## [Requirement]
Everything from the top of the data below through the line with "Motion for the" should be duplicated exactly, and nothing past it.

## [Data provided]
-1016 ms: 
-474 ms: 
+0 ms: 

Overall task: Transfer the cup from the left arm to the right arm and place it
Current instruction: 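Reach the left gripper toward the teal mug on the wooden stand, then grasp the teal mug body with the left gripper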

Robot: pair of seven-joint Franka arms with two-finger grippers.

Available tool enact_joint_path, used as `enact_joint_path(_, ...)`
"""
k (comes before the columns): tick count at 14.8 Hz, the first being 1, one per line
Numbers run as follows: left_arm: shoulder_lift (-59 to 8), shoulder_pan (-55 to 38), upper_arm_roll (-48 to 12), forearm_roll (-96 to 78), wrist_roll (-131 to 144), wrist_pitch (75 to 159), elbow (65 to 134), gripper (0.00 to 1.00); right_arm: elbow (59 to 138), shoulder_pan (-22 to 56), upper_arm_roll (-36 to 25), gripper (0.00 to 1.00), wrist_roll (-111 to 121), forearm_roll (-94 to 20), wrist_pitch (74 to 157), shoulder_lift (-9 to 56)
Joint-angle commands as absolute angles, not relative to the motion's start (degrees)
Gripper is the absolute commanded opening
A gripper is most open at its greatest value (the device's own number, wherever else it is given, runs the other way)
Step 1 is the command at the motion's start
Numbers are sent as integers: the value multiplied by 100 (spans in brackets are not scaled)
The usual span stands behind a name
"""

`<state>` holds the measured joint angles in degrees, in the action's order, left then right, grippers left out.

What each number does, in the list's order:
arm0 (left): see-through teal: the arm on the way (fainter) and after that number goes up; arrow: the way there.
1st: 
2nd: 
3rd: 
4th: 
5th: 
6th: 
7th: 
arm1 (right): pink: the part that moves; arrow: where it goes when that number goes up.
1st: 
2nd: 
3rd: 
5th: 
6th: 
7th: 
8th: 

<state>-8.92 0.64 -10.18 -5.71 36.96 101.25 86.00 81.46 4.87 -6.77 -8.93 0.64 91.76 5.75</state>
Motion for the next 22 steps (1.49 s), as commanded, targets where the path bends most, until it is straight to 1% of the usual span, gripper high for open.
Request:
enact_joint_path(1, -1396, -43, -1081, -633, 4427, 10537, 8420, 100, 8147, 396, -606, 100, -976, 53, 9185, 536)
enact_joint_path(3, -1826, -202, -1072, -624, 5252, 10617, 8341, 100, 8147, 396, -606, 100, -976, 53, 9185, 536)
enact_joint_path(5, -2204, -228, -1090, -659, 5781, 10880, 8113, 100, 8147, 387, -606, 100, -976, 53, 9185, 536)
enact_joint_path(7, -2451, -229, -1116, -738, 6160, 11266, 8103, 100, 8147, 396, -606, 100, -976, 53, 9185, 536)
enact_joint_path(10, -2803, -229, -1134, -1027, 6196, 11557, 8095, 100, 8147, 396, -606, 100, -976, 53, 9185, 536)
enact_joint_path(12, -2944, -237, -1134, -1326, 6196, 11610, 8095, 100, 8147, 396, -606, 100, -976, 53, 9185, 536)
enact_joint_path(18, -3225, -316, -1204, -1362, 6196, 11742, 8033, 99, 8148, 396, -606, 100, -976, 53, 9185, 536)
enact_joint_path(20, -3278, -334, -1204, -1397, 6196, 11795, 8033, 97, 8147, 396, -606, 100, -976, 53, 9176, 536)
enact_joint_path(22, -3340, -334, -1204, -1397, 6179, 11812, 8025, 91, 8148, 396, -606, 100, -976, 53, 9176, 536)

## [Exercise output]
-1016 ms: 
-474 ms: 
+0 ms: 

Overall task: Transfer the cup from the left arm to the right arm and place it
Current instruction: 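Reach the left gripper toward the teal mug on the wooden stand, then grasp the teal mug body with the left gripper
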
Robot: pair of seven-joint Franka arms with two-finger grippers.

Available tool enact_joint_path, used as `enact_joint_path(_, ...)`
"""
k (comes before the columns): tick count at 14.8 Hz, the first being 1, one per line
Numbers run as follows: left_arm: shoulder_lift (-59 to 8), shoulder_pan (-55 to 38), upper_arm_roll (-48 to 12), forearm_roll (-96 to 78), wrist_roll (-131 to 144), wrist_pitch (75 to 159), elbow (65 to 134), gripper (0.00 to 1.00); right_arm: elbow (59 to 138), shoulder_pan (-22 to 56), upper_arm_roll (-36 to 25), gripper (0.00 to 1.00), wrist_roll (-111 to 121), forearm_roll (-94 to 20), wrist_pitch (74 to 157), shoulder_lift (-9 to 56)
Joint-angle commands as absolute angles, not relative to the motion's start (degrees)
Gripper is the absolute commanded opening
A gripper is most open at its greatest value (the device's own number, wherever else it is given, runs the other way)
Step 1 is the command at the motion's start
Numbers are sent as integers: the value multiplied by 100 (spans in brackets are not scaled)
The usual span stands behind a name
"""

`<state>` holds the measured joint angles in degrees, in the action's order, left then right, grippers left out.

What each number does, in the list's order:
arm0 (left): see-through teal: the arm on the way (fainter) and after that number goes up; arrow: the way there.
1st: 
2nd: 
3rd: 
4th: 
5th: 
6th: 
7th: 
arm1 (right): pink: the part that moves; arrow: where it goes when that number goes up.
1st: 
2nd: 
3rd: 
5th: 
6th: 
7th: 
8th: 

<state>-8.92 0.64 -10.18 -5.71 36.96 101.25 86.00 81.46 4.87 -6.77 -8.93 0.64 91.76 5.75</state>
Motion for the next 22 steps (1.49 s), as commanded, targets where the path bends most, until it is straight to 1% of the usual span, gripper high for open.

The required output has been supplied.